Saturday, April 9, 2011

Don't Ignore your FDC Probes.

I cannot tell you how many client sites I have been at where they seem to have unexplainable behavior in their WebSphere MQ environments.  The first question I ask them is "Have you looked at your FDC probes?"  Most of the time they do not know what I am talking about.  So I explain, that MQ will tell you when it does not like something in the environment, or is having some type of trouble.  In some of my engagements, the MQ servers are running fine, at least there is no apparent problem, but when I look....I usually find some area where tuning is needed.

What I am referring to is the FDC files that MQ cuts when it has experienced a failure.  On the distributed platforms..ie. Unix, Linux..etc.  these are stored in /var/mqm/errors.  Most of the time when an FDC event happens, the programs, services and channels will keep running, so it it not readily noticeable that a problem has occurred.
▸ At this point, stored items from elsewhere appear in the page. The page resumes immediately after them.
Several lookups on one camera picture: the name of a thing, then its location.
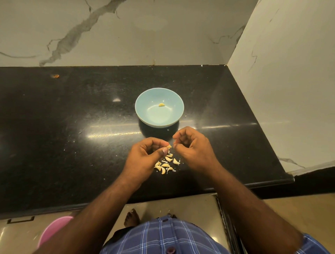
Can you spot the person's left forearm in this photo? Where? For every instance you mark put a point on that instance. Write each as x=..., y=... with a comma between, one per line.
x=89, y=222

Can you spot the pile of garlic skins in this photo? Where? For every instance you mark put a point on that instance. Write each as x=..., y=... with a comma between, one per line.
x=166, y=164

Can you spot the pink plastic bucket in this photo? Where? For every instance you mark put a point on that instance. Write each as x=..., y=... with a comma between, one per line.
x=53, y=230

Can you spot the light blue bowl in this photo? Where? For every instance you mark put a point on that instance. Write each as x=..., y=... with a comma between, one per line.
x=159, y=107

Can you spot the person's left foot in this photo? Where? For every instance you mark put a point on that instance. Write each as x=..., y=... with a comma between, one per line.
x=132, y=217

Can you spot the person's right hand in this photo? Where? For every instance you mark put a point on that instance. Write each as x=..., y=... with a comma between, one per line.
x=196, y=150

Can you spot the person's left hand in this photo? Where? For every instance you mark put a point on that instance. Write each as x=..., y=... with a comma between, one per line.
x=138, y=161

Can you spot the blue plaid shirt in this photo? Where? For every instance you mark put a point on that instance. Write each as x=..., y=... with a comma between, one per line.
x=170, y=240

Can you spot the small orange scrap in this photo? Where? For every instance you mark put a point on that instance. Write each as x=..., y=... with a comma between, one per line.
x=55, y=76

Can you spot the person's right forearm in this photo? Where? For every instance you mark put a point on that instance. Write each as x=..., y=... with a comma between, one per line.
x=256, y=212

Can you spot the black cabinet trim strip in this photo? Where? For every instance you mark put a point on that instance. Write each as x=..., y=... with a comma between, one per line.
x=230, y=225
As MQ administrators, one of our functions is to monitor these files, trying to detect a pattern, or at least cataloging and quantifying what has happened.  Armed with this information, we can make adjustments to our environments and get them running to full capacity.
So let's look at getting at the probes...and how many of which type occurred.  To do this, we will use some simple Unix/Linux commands.

First off, change to the /var/mqm/errors directory:

$ cd /var/mqm/errors

Now, lets get the probe number, and a count of how many times each has happened:

$ grep "Probe Id" *.FDC|cut -c 38-47 | sort | uniq -c

This is just an example, but your output might look something like this:

      9 HL047028
      4 HL049110

      9 HL077070
     47 XC307070
     43 XC308010


You might have some lines that are offset and duplicates...but that is due to your FDC file name length and this is based on the process ID number. You can add them together for a total occurrence count.

Okay...these "Probe Id's" are coded based on the first two characters as to which MQ component had the failure.  In our case, we have HL and XC.  The HL is the "Logger" component and the XC is "Common Services".  A partial list of these probe codes can be found on my website, http://www.tpmq-experts.com/FDC-Probes.html.

Okay...as we can see, we had 37 XC307070 (Long Lock Wait) probes and 43 XC308010 (Mutex Release) probes.  This is not a catastrophic failure....but does indicate that you are using linear logging and are taking media images at a time when your queues are at a high depth.  This does affect the speed of processing for your applications, so it would be good to have a check in your record image script to check the queue depth....if it is high, then it would be wise to wait to perform the record image.

Looking at the other probes, we had 9 HL047028 (Logger problem), 4 HL049110 (Logger problem) and 9 HL077070 (disk full).  The last probe, is self explanatory...the disc was full.  So if you are using Linear logging...you clean-up script needs to be adjusted, or more disk space allocated.  The other two probes point at kernel parameters msgmnb, msgtql and msgseg..which can all be adjusted to handle the load that your current environment needs.

These are just a few examples of probes that can be corrected, which will have a positive impact on the running of your environment and the throughput of your applications.

Have a look at your probes...and really see what's going on.